### Aim of the task
Collect all lines below with the string "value".

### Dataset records
####################

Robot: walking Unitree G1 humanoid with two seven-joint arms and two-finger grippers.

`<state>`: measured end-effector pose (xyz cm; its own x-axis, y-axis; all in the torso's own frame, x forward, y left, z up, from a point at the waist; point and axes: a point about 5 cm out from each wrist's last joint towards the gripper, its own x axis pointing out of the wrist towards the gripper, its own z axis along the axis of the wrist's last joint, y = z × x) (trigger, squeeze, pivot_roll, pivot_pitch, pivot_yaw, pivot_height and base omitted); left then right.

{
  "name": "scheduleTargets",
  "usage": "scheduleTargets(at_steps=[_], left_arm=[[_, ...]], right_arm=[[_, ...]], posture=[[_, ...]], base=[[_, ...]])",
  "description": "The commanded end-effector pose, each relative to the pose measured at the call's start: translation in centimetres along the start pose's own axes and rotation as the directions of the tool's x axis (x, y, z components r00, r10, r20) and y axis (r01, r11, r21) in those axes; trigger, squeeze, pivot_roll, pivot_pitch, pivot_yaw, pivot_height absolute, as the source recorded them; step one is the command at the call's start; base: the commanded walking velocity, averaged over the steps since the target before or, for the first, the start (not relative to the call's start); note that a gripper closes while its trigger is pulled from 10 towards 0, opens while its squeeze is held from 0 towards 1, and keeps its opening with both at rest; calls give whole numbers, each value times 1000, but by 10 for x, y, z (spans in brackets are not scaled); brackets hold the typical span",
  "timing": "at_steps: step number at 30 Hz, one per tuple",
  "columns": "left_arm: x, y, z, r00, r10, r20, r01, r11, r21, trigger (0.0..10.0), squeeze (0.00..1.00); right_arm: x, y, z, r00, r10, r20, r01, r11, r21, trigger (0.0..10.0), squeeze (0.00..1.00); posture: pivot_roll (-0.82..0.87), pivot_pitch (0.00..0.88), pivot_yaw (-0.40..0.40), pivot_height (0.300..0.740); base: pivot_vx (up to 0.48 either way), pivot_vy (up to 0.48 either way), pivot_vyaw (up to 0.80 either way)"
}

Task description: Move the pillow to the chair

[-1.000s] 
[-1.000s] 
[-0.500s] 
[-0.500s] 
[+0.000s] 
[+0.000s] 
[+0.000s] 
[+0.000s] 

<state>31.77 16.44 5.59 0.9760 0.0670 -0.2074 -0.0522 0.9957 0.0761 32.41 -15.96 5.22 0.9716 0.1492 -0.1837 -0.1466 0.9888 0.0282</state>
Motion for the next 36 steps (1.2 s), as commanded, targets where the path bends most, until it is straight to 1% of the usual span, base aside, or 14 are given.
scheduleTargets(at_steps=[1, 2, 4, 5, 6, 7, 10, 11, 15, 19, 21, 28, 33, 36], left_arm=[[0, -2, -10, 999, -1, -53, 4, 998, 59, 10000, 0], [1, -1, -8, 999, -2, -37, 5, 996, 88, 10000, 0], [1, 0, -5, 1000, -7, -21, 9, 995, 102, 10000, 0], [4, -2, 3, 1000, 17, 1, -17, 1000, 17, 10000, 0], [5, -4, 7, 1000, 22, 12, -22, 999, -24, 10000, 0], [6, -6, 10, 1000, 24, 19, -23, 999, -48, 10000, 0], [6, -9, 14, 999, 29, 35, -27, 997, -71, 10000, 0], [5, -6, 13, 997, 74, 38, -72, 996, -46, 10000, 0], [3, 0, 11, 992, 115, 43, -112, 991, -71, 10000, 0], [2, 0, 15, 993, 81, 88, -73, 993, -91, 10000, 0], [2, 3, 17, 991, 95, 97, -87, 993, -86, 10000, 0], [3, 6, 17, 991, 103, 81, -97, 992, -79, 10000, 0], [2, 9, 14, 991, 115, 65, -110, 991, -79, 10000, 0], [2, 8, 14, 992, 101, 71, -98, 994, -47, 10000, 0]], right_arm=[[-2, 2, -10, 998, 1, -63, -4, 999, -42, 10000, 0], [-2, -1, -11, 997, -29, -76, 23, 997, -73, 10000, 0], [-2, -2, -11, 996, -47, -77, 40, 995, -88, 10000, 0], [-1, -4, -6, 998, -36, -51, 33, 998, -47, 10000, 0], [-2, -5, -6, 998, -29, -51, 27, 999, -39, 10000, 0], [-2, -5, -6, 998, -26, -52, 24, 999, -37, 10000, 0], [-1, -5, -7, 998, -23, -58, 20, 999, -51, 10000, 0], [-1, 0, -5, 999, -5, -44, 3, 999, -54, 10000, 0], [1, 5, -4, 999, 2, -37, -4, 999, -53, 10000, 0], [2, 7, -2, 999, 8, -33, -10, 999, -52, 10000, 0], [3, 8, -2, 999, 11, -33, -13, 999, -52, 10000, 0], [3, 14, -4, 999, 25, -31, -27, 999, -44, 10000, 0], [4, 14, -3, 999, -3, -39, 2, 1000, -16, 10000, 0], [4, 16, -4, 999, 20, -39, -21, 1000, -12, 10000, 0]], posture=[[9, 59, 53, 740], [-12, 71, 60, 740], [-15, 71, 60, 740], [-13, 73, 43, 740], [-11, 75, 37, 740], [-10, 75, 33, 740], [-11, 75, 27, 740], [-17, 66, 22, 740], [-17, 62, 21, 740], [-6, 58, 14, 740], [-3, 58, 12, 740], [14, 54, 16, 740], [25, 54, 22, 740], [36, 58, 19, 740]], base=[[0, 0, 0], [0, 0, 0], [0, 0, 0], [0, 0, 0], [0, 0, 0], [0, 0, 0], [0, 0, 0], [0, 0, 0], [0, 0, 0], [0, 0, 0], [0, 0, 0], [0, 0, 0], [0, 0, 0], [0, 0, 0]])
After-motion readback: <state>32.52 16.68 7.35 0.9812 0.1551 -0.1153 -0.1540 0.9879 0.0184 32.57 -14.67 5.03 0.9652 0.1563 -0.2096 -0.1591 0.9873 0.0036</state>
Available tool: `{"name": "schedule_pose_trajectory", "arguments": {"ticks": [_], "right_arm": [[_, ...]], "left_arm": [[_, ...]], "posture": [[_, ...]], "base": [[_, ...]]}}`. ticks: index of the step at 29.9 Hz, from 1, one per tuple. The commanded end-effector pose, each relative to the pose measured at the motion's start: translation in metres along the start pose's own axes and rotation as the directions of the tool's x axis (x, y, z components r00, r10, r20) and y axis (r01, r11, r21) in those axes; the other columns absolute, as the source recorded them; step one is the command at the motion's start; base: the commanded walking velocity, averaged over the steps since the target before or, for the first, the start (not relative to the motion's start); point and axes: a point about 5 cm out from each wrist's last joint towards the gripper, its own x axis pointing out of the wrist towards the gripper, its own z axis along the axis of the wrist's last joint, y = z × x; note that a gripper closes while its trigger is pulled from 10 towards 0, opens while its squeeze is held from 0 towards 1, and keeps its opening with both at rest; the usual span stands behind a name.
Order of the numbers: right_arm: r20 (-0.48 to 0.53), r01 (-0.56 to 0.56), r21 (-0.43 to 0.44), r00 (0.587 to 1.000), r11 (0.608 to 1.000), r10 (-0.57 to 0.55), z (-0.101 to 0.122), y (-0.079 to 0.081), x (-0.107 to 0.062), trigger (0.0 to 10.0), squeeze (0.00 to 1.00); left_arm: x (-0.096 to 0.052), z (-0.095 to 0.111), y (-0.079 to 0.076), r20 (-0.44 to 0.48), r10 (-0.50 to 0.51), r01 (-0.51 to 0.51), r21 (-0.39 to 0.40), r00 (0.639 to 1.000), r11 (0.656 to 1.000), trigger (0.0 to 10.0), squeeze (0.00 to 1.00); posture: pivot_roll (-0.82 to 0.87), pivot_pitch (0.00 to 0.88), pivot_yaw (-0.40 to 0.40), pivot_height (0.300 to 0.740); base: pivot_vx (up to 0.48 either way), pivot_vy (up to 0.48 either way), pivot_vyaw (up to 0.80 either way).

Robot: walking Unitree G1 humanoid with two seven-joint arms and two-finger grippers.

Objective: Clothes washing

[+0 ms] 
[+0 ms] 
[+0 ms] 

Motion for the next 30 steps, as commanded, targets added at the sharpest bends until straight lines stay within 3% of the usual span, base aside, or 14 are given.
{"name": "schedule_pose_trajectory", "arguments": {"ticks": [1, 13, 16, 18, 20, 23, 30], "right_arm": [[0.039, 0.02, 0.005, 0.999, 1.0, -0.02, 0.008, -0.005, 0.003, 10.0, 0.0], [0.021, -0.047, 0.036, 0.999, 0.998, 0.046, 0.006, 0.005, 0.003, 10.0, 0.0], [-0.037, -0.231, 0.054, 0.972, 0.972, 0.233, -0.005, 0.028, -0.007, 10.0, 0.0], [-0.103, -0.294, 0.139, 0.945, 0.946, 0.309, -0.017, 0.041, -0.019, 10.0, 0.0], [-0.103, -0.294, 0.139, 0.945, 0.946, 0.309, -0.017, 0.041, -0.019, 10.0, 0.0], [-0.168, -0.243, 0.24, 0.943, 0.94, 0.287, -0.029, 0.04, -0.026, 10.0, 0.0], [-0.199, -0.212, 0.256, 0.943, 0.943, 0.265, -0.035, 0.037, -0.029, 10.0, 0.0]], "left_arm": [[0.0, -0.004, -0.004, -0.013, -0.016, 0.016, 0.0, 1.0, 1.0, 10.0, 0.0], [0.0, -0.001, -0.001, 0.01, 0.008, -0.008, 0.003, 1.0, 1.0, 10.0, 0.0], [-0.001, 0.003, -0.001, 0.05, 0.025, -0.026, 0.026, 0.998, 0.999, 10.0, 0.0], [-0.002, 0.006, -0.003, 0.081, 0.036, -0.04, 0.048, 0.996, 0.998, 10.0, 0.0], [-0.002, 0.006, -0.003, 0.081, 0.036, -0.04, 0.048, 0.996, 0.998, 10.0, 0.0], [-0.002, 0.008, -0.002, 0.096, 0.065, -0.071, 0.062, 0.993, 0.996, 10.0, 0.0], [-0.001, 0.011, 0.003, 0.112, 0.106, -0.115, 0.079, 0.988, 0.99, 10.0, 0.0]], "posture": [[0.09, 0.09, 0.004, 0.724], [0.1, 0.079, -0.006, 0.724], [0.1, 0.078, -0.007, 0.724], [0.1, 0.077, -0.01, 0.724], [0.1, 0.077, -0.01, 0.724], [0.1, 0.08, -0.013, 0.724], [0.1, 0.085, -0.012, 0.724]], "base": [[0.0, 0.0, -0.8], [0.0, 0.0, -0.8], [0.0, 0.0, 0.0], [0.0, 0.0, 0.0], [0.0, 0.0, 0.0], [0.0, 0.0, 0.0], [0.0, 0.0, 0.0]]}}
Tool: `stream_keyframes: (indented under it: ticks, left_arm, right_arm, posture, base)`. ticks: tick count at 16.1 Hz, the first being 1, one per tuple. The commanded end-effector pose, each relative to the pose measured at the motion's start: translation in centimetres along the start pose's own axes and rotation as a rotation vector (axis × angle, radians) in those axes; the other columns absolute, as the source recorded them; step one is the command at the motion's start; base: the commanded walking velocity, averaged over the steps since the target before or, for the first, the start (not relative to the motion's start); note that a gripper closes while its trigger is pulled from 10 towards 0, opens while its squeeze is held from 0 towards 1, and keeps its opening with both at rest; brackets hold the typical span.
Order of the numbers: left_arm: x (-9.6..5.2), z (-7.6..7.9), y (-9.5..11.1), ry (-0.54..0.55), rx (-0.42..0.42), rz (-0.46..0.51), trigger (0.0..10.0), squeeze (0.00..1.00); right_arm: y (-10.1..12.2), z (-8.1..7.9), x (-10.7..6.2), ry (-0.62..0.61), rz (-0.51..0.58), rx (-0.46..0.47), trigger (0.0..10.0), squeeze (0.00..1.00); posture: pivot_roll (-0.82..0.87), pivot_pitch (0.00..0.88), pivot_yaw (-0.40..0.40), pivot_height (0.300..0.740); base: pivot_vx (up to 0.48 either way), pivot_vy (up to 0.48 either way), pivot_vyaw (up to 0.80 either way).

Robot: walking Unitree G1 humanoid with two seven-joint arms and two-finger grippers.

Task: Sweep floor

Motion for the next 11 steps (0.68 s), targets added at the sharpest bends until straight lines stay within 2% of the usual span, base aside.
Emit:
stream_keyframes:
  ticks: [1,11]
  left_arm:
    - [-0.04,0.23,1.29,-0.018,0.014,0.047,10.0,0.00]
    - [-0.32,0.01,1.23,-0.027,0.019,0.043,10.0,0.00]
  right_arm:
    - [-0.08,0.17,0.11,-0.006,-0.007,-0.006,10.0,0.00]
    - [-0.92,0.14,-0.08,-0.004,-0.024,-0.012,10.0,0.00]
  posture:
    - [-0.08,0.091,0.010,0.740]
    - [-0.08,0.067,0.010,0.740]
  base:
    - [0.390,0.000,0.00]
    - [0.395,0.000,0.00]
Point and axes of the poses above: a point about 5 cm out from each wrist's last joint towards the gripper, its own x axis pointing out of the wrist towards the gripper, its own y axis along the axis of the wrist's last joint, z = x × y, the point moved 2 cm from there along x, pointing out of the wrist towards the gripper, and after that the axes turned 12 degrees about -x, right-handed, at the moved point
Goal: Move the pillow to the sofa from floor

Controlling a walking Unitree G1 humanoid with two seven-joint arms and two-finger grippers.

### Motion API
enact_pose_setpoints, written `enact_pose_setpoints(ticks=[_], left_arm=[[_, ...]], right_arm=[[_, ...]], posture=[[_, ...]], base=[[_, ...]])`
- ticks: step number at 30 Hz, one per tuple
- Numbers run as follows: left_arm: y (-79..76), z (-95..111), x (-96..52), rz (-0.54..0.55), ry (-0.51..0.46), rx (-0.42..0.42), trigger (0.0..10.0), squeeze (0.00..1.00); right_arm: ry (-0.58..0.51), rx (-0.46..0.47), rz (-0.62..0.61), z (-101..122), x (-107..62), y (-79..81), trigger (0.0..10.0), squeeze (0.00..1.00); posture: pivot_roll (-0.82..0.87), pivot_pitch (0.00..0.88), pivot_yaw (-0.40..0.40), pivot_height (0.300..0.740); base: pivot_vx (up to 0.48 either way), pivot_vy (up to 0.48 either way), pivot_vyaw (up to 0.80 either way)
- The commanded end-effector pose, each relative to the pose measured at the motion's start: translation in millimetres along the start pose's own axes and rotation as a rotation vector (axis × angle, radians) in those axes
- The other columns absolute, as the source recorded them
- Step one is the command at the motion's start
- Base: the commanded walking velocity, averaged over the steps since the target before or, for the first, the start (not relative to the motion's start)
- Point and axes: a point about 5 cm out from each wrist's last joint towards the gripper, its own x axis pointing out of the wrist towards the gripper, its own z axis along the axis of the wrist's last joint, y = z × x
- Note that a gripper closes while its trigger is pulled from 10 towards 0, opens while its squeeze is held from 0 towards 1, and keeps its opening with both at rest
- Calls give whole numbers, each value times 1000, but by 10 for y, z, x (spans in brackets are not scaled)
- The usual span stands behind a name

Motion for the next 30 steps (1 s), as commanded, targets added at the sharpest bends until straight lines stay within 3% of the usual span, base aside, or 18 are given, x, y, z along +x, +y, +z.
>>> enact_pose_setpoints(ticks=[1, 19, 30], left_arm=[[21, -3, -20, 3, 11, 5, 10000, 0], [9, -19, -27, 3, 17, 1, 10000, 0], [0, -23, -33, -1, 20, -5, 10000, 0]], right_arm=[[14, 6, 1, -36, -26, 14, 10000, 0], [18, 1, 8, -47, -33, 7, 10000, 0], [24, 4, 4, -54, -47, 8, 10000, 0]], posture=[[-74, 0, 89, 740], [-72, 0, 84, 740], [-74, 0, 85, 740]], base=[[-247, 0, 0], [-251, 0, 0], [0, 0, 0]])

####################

### Answer section
  "description": "The commanded end-effector pose, each relative to the pose measured at the call's start: translation in centimetres along the start pose's own axes and rotation as the directions of the tool's x axis (x, y, z components r00, r10, r20) and y axis (r01, r11, r21) in those axes; trigger, squeeze, pivot_roll, pivot_pitch, pivot_yaw, pivot_height absolute, as the source recorded them; step one is the command at the call's start; base: the commanded walking velocity, averaged over the steps since the target before or, for the first, the start (not relative to the call's start); note that a gripper closes while its trigger is pulled from 10 towards 0, opens while its squeeze is held from 0 towards 1, and keeps its opening with both at rest; calls give whole numbers, each value times 1000, but by 10 for x, y, z (spans in brackets are not scaled); brackets hold the typical span",
- Calls give whole numbers, each value times 1000, but by 10 for y, z, x (spans in brackets are not scaled)

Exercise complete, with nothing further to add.